ABOUT THIS TASK:
Each line of the data below must be given again exactly as written.

COLLECTED DATA:
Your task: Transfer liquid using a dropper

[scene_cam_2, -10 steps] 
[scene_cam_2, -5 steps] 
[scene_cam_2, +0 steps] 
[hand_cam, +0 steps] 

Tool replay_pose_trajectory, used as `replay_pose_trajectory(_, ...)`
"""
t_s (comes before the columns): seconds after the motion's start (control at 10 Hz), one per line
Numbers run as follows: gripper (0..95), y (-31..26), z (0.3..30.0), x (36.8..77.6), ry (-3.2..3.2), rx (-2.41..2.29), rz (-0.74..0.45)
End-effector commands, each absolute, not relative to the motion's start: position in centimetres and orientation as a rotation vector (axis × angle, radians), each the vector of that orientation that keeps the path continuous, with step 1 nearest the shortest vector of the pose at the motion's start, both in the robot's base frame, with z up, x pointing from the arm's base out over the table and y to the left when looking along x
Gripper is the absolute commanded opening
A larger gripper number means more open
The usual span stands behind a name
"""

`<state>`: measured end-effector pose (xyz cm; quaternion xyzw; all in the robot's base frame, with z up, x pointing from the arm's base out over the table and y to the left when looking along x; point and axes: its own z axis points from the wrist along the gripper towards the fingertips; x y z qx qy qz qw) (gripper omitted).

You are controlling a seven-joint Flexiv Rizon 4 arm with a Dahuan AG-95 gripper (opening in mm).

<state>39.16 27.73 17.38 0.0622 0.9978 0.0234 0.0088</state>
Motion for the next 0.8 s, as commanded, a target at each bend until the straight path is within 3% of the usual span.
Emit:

WRITTEN ANSWER:
Your task: Transfer liquid using a dropper

[scene_cam_2, -10 steps] 
[scene_cam_2, -5 steps] 
[scene_cam_2, +0 steps] 
[hand_cam, +0 steps] 

Tool replay_pose_trajectory, used as `replay_pose_trajectory(_, ...)`
"""
t_s (comes before the columns): seconds after the motion's start (control at 10 Hz), one per line
Numbers run as follows: gripper (0..95), y (-31..26), z (0.3..30.0), x (36.8..77.6), ry (-3.2..3.2), rx (-2.41..2.29), rz (-0.74..0.45)
End-effector commands, each absolute, not relative to the motion's start: position in centimetres and orientation as a rotation vector (axis × angle, radians), each the vector of that orientation that keeps the path continuous, with step 1 nearest the shortest vector of the pose at the motion's start, both in the robot's base frame, with z up, x pointing from the arm's base out over the table and y to the left when looking along x
Gripper is the absolute commanded opening
A larger gripper number means more open
The usual span stands behind a name
"""

`<state>`: measured end-effector pose (xyz cm; quaternion xyzw; all in the robot's base frame, with z up, x pointing from the arm's base out over the table and y to the left when looking along x; point and axes: its own z axis points from the wrist along the gripper towards the fingertips; x y z qx qy qz qw) (gripper omitted).

You are controlling a seven-joint Flexiv Rizon 4 arm with a Dahuan AG-95 gripper (opening in mm).

<state>39.16 27.73 17.38 0.0622 0.9978 0.0234 0.0088</state>
Motion for the next 0.8 s, as commanded, a target at each bend until the straight path is within 3% of the usual span.
Emit:

This exercise has been answered in full.